Why didn’t it move? My assumption at the time was that I didn’t have enough faith. I no longer think that is right (indeed, it is a misunderstanding of the nature of faith – more on this in a moment). The real problem was twofold: it was not a prayer prayed according to God’s will (another essential ingredient! Cakes need more than just flour) – throwing one of the Appalachian mountains into the Atlantic would probably have resulted in a deadly tsunami! I also didn’t understand that Jesus was utilizing hyperbole – overstatement for rhetorical effect (I have since come to recognize this and use it way more than anyone else in the entire world!).

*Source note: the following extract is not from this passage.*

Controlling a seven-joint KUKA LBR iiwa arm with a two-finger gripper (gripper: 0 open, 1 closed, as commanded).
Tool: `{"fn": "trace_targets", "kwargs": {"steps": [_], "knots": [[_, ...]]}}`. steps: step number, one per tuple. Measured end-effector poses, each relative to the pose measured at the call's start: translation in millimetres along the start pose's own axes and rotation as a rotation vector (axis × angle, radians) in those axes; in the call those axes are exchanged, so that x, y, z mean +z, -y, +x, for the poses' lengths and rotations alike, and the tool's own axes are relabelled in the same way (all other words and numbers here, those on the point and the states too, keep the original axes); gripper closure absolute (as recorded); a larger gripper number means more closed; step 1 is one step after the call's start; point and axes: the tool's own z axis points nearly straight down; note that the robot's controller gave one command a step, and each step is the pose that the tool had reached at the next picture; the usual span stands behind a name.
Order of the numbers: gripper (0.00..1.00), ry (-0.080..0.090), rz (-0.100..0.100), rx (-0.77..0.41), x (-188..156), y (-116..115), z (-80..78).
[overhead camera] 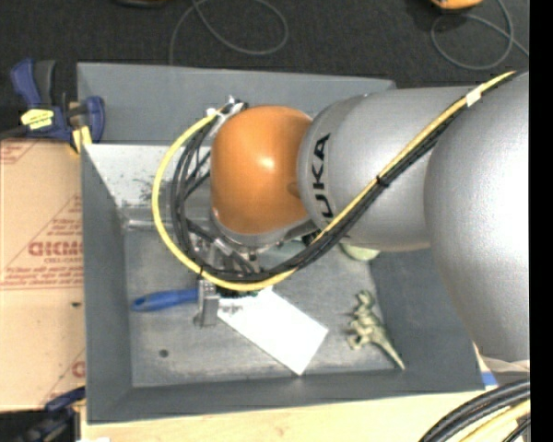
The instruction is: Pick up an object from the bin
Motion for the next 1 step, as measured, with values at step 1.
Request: {"fn": "trace_targets", "kwargs": {"steps": [1], "knots": [[0.0,0.008,-0.001,0.004,-4.8,0.9,-2.0]]}}
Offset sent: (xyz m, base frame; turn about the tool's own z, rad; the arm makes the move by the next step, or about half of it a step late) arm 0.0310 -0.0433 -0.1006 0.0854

This illustrates a problem many people run into with this issue: I prayed; I think I had faith, but God didn’t answer. Did Jesus lie? (No!) Or is there something lacking in my faith…? Sadly, many sincere seekers after, say, healing, have been crushed in spirit and discouraged by this. I’ve already indicated, though, one possible reason why a faith-filled prayer may still go unanswered – faith is just one of the essential ingredients. Lemons are essential to lemonade, but so too is water (or else you just have lemon juice) and sugar (or you just have lemon water). Flour is essential for cake, but so too are some other things – I’m guessing sugar is important.
A second reason for not seeing the expected answer comes back to misunderstanding the nature of the faith we’re talking about. We tend to think of faith as something we have. We can lack faith, or we can have lots of faith. Faith sounds like some sort of commodity – like money, or oil, or grain. You can have a quantity of this stuff, and you need a large quantity to get your prayer answered.
This is wrong. The word “faith” (pistis in Greek) could just as well be translated “trust.” And the verb “to believe” or “have faith” (pisteuō) could just as well be translated “to trust in.” In short, faith isn’t something that we have in some quantifiable sense, it is instead the degree to which we trust in God. It isn’t so much about us having more of something, rather it is a recognition that God has all we need and relying utterly upon him. We should spend less time trying to muster up this faith from within ourselves, and should instead fix the eyes of faith on God, our benevolent father, trusting in his provision according to his perfect and holy will.
Belief is an essential ingredient in prayer. Faith is a sine qua non to a prayer that is answered by God. If we don’t pray in faith, we shouldn’t expect God to show up and do anything.